2018 war ich in den USA. Dort konnte man selbst im kleinsten Ort auf dem winzigsten Wochenmarkt an fast jedem Obst- und Gemüsestand mit Karte bezahlen. Sage mir niemand, dass das in Deutschland unmöglich ist.
Einer ganzen Palette von Verbrechen würde der Boden entzogen
Ohne Bargeld würden sich keine Überfälle auf Banken, Tankstellen und Spielhallen mehr lohnen. Und auch nicht mehr auf Menschen, die ihr Bargeld unter der Matratze oder in der Teekanne horten. Dann gäbe es keine Bargeldkassen mehr zu stehlen und keine Geldautomaten, die man sprengen könnte.
Und: Einer ganzen Batterie an Straftaten, die erst durch Bargeld möglich werden, könnte der Treibstoff ausgehen. Glücksspiel, Prostitution, Korruption und Drogenhandel, um nur einige zu nennen, funktionieren eben schlecht mit Kartenzahlung.
Was von den Gegenargumenten zu halten ist
Wer Bargeld abschaffen will, hört schnell das Killer-Argument, durch bargeldloses Bezahlen werde man zum gläsernen Menschen. (Das sagen übrigens nicht selten ausgerechnet Menschen, die ihr Smartphone mit all seinen Tracking-Tools ständig griffbereit haben.) Außerdem sei das nichts für Technik-ferne Menschen.
Diesen Skeptikern sei gesagt: Ja, da könnte etwas dran sein, aber: Wäre es für Politik und Banken nicht eine überaus lohnende Aufgabe, digitales Bezahlen zu optimieren?
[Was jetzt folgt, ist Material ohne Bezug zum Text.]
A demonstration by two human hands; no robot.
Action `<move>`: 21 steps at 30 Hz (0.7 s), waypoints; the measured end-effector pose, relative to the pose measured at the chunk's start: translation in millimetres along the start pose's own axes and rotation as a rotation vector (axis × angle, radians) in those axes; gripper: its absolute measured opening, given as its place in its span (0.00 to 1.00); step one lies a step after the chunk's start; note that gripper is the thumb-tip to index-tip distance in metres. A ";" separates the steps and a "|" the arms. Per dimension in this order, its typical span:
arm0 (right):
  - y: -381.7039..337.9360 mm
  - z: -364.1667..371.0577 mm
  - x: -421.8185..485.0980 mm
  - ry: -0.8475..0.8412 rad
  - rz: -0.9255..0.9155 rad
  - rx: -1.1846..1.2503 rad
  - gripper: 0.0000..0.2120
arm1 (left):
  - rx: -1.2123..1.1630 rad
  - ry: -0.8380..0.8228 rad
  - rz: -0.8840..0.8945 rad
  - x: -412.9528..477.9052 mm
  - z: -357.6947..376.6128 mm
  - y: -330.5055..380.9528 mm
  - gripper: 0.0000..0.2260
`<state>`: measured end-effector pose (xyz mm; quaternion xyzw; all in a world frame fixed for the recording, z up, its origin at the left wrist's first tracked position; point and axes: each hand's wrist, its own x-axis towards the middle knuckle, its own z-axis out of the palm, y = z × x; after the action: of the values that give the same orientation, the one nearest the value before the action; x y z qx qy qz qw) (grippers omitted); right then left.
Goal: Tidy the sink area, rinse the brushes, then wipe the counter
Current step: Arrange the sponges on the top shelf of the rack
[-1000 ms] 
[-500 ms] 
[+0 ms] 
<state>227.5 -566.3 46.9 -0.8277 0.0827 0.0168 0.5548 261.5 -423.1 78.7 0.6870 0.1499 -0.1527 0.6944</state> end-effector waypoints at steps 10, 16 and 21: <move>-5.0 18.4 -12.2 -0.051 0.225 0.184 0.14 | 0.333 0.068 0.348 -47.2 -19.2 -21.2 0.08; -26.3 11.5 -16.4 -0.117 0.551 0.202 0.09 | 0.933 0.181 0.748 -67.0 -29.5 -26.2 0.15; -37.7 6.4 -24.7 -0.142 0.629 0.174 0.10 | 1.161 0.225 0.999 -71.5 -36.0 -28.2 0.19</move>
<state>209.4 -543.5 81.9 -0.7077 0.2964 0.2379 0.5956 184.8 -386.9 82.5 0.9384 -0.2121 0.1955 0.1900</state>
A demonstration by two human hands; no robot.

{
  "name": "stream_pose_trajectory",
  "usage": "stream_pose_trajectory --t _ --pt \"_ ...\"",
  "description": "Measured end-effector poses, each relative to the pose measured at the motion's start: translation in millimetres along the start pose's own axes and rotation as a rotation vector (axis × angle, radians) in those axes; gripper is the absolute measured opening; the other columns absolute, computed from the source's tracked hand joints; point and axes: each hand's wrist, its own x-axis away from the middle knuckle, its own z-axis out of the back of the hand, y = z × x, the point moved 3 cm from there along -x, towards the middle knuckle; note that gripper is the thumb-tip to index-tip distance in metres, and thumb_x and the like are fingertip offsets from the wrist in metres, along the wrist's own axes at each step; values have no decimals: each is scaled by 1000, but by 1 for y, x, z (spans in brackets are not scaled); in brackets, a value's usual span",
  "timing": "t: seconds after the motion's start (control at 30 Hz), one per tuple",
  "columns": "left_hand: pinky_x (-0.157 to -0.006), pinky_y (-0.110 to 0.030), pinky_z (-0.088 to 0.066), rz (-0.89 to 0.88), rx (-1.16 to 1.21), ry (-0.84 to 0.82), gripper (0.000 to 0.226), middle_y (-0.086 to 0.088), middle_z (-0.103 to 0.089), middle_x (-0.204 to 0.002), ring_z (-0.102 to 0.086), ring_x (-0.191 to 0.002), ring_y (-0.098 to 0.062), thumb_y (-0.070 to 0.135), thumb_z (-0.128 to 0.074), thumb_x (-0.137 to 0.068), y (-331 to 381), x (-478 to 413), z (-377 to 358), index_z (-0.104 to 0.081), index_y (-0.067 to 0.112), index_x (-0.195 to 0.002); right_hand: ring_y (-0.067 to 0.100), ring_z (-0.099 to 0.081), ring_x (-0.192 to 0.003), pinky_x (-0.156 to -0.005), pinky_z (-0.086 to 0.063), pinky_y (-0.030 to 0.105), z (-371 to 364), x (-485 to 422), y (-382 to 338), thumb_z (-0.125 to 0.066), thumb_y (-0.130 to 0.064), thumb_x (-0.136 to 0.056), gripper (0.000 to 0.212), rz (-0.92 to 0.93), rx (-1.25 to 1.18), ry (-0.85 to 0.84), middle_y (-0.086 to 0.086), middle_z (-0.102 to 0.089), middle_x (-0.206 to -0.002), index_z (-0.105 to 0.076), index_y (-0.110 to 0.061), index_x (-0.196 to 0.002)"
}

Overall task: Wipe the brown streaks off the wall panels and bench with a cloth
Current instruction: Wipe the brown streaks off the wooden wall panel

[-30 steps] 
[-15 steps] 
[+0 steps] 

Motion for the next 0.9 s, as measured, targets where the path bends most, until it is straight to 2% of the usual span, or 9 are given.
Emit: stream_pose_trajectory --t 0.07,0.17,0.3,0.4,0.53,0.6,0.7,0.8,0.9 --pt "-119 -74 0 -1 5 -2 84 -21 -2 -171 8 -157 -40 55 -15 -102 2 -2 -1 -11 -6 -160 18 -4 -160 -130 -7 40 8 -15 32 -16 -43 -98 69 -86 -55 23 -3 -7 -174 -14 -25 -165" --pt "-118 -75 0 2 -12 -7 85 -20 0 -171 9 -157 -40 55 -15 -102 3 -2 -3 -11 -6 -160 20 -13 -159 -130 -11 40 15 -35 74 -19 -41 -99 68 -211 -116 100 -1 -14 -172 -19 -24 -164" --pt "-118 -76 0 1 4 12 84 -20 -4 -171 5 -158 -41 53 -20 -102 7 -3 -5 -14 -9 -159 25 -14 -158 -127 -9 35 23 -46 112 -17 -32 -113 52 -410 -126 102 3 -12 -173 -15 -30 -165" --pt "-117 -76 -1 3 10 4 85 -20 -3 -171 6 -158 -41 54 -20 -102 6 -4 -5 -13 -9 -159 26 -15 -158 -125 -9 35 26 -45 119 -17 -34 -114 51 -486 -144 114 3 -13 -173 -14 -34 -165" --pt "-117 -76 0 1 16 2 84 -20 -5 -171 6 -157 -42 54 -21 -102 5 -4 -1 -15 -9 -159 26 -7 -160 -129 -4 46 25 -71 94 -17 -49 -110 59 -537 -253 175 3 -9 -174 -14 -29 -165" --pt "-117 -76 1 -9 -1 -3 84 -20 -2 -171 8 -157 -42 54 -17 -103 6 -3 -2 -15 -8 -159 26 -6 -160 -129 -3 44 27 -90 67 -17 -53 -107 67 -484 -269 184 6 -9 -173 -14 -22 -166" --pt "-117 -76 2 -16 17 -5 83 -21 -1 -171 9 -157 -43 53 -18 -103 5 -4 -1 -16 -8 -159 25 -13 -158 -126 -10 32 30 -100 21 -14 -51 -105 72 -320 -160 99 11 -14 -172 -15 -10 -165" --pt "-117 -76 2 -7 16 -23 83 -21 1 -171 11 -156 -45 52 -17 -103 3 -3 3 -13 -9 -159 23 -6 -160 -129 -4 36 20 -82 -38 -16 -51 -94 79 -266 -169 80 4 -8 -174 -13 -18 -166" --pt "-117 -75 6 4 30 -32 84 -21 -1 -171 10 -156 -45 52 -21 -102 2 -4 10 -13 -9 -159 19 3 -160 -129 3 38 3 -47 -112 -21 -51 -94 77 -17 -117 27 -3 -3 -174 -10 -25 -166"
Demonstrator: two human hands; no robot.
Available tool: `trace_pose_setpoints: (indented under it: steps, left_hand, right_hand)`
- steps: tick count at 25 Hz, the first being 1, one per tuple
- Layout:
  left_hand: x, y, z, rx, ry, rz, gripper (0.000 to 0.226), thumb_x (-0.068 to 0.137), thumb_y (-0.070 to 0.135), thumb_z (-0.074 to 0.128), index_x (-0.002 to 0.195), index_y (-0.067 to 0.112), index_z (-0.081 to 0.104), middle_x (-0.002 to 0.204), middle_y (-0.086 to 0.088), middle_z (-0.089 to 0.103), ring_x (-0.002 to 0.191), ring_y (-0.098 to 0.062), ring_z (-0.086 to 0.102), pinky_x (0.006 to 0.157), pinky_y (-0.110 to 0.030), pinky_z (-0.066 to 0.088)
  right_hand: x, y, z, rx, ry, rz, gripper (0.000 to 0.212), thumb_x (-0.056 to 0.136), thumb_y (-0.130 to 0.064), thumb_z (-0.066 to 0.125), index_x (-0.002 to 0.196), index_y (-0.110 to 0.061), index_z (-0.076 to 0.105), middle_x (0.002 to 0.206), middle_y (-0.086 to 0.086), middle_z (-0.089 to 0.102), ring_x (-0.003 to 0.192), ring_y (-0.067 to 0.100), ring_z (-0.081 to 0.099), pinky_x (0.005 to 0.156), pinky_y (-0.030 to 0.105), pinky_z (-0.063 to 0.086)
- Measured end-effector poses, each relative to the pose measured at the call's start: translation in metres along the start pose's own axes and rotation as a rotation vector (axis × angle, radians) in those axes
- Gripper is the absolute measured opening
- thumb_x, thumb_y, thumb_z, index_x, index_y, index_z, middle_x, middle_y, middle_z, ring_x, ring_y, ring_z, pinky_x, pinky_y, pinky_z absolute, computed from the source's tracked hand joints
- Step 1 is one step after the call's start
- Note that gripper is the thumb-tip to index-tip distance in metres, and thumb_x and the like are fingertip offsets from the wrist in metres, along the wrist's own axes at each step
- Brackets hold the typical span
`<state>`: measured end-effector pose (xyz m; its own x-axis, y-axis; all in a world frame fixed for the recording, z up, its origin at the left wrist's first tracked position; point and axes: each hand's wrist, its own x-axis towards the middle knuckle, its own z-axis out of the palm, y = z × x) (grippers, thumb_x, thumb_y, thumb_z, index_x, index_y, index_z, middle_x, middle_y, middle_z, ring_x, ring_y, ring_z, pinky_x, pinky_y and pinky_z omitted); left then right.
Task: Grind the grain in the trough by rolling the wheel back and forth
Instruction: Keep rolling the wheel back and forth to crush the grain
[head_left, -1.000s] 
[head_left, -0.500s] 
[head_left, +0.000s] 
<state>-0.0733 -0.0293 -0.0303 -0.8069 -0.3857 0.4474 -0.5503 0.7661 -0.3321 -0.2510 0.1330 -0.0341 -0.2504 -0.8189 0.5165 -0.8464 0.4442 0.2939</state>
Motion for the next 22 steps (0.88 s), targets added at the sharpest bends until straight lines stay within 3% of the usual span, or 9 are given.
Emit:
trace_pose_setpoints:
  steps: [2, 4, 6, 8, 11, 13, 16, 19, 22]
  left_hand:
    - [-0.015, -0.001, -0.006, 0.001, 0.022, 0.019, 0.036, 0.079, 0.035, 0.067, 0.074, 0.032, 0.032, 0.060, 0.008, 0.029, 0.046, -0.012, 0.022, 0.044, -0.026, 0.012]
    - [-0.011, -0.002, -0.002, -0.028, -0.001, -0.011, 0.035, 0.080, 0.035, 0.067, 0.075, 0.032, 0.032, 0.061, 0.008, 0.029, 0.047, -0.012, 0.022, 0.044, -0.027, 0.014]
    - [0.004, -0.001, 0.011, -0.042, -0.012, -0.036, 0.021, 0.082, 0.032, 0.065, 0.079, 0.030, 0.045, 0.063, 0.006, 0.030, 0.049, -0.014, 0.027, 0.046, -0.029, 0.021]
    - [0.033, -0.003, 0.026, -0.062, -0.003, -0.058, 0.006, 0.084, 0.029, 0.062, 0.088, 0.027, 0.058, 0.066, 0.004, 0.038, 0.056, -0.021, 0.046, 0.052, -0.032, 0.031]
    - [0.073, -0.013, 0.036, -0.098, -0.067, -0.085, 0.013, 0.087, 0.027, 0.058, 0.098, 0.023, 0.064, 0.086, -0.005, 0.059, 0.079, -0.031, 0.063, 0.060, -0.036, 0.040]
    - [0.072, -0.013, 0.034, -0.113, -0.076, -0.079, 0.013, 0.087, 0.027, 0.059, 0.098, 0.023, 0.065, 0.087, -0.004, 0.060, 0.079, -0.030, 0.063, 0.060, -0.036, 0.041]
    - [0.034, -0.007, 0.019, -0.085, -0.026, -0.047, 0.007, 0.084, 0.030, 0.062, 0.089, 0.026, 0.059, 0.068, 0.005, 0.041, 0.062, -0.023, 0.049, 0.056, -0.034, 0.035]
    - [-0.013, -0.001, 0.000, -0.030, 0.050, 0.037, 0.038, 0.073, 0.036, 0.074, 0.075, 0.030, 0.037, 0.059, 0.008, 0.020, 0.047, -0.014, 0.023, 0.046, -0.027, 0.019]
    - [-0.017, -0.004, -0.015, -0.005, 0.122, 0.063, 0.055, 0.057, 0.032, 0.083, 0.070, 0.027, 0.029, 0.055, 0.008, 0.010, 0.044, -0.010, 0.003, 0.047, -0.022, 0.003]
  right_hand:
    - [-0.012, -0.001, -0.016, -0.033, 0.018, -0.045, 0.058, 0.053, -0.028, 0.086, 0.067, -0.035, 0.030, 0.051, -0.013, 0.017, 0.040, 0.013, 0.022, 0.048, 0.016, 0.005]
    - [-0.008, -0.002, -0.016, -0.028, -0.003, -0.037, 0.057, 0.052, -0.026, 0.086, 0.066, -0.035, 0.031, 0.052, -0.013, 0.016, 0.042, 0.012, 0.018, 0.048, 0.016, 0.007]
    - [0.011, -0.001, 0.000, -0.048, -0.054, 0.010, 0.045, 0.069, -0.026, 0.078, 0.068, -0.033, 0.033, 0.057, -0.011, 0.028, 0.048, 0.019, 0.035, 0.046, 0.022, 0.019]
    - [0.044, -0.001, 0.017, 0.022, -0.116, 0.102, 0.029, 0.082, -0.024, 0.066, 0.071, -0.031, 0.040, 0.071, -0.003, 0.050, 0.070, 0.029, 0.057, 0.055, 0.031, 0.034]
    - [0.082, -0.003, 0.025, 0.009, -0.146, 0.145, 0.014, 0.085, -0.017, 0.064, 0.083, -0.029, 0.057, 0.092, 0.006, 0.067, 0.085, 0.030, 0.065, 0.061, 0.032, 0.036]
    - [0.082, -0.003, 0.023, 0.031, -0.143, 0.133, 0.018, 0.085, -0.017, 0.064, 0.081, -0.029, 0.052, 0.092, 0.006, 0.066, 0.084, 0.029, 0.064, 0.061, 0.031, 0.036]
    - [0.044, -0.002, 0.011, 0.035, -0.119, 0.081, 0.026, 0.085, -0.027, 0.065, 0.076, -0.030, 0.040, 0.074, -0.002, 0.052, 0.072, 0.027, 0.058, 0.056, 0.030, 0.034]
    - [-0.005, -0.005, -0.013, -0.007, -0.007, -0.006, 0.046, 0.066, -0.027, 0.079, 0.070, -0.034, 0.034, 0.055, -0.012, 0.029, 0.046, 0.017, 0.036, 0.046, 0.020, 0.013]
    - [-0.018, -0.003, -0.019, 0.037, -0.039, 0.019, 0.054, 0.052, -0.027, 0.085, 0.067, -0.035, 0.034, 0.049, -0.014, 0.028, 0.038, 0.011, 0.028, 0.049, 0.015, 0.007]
Um es zum einen so sicher zu machen, dass meine persönlichen Daten vor Missbrauch nachprüfbar geschützt sind? Um es zum anderen so einfach zu machen wie einen 5-Euro-Schein auf die Ladentheke zu legen?
Aus meiner Sicht wären solche Anstrengungen deutlich lohnender, als immer neue Sicherheits-Hürden rund um Geldautomaten zu errichten. Wie gesagt: Am besten den Hahn zudrehen. Beim Wasser und beim Bargeld.